**Brief**
Each line below from the one containing "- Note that" through the one containing "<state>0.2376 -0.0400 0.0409" should be output exactly as it stands, and no other line should appear.

**Data**
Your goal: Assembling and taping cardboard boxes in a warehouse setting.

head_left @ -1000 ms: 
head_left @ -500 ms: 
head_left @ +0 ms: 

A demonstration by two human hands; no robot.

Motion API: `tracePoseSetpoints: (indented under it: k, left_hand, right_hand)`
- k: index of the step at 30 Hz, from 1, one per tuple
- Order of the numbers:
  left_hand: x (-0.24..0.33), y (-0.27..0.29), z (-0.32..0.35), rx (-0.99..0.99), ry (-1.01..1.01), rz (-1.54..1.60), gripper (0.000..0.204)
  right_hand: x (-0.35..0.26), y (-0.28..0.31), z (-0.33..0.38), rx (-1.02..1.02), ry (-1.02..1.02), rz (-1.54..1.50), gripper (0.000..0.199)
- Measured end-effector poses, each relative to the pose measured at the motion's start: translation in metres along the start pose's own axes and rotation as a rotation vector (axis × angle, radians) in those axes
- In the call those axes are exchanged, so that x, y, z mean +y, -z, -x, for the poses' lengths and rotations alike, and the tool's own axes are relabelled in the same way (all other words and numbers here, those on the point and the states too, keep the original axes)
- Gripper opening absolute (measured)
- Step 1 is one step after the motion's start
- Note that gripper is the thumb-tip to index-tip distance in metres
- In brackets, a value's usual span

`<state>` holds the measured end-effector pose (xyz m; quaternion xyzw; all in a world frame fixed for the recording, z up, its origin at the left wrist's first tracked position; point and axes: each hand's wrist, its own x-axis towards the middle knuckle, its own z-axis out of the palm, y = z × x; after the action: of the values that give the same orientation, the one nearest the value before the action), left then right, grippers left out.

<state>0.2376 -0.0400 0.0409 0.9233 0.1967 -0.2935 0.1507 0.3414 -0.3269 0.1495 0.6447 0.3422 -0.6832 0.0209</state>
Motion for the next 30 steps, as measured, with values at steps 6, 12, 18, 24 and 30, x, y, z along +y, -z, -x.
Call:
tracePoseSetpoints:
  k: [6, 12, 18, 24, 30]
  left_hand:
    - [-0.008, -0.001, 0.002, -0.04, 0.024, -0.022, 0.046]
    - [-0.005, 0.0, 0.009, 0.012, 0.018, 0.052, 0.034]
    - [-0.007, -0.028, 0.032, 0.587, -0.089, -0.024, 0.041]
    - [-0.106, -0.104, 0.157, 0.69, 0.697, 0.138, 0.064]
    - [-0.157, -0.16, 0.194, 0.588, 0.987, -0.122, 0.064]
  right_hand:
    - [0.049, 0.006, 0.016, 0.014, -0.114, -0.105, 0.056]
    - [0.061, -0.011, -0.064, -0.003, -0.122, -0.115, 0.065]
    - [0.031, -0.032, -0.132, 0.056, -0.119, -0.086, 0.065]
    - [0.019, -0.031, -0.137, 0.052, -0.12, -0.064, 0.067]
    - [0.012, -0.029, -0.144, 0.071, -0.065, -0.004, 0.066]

**Task output**
- Note that gripper is the thumb-tip to index-tip distance in metres
- In brackets, a value's usual span

`<state>` holds the measured end-effector pose (xyz m; quaternion xyzw; all in a world frame fixed for the recording, z up, its origin at the left wrist's first tracked position; point and axes: each hand's wrist, its own x-axis towards the middle knuckle, its own z-axis out of the palm, y = z × x; after the action: of the values that give the same orientation, the one nearest the value before the action), left then right, grippers left out.

<state>0.2376 -0.0400 0.0409 0.9233 0.1967 -0.2935 0.1507 0.3414 -0.3269 0.1495 0.6447 0.3422 -0.6832 0.0209</state>

Nothing remains to be written for this exercise.